Chinesische Einwanderer gründeten das Viertel in den 1890er Jahren und öffneten zunächst Wäschereien als Reaktion auf Diskriminierung nach dem Eisenbahnbau. Der Stadtteil entwickelte sich allmählich zu einem wirtschaftlichen und sozialen Zentrum für die wachsende chinesische Gemeinde.

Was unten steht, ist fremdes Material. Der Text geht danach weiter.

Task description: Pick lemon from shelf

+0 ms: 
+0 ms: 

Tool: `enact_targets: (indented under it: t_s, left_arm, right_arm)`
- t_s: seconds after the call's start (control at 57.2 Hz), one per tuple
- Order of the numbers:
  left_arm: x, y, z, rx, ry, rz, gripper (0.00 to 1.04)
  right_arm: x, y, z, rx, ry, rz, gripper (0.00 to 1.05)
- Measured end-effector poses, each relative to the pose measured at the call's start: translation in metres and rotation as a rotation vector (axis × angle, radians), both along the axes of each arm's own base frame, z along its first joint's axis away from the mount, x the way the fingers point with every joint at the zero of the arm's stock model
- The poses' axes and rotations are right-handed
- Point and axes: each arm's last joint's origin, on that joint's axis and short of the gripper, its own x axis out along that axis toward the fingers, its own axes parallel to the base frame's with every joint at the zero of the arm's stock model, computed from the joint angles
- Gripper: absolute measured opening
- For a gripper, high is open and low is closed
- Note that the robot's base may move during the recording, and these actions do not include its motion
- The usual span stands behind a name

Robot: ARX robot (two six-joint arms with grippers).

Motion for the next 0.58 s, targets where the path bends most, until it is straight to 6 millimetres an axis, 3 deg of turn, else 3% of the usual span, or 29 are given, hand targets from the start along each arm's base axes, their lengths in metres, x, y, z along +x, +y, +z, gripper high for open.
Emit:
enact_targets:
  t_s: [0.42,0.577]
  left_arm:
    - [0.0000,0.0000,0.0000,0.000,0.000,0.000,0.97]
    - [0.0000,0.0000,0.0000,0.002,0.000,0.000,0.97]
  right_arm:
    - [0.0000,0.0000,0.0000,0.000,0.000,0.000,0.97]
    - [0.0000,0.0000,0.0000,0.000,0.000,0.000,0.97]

Die bunten Eingangstore, genannt Paifang, rahmen den Stadtteil ein und zeigen traditionelle chinesische Handwerkskunst. Menschen treffen sich hier regelmäßig beim Place Sun Yat Sen zu Festen und Veranstaltungen, die das Gemeinschaftsleben prägen.
De la Gauchetière Straße ist als Fußgängerzone gestaltet, was das Erkunden von Restaurants, Bäckereien und Spezialgeschäften vereinfacht. Die Gegend ist leicht zu Fuß zu durchqueren, mit vielen Geschäften und Lokalen in unmittelbarer Nähe beieinander.
Das Montreal Chinese Hospital, das 1999 eröffnet wurde, war die erste medizinische Einrichtung in Kanada, die speziell für die chinesische Gemeinde konzipiert wurde. Das Gebäude zeigt, wie die Gemeinschaft ihre eigenen Institutionen aufgebaut hat, um die Bedürfnisse ihrer Bewohner zu erfüllen.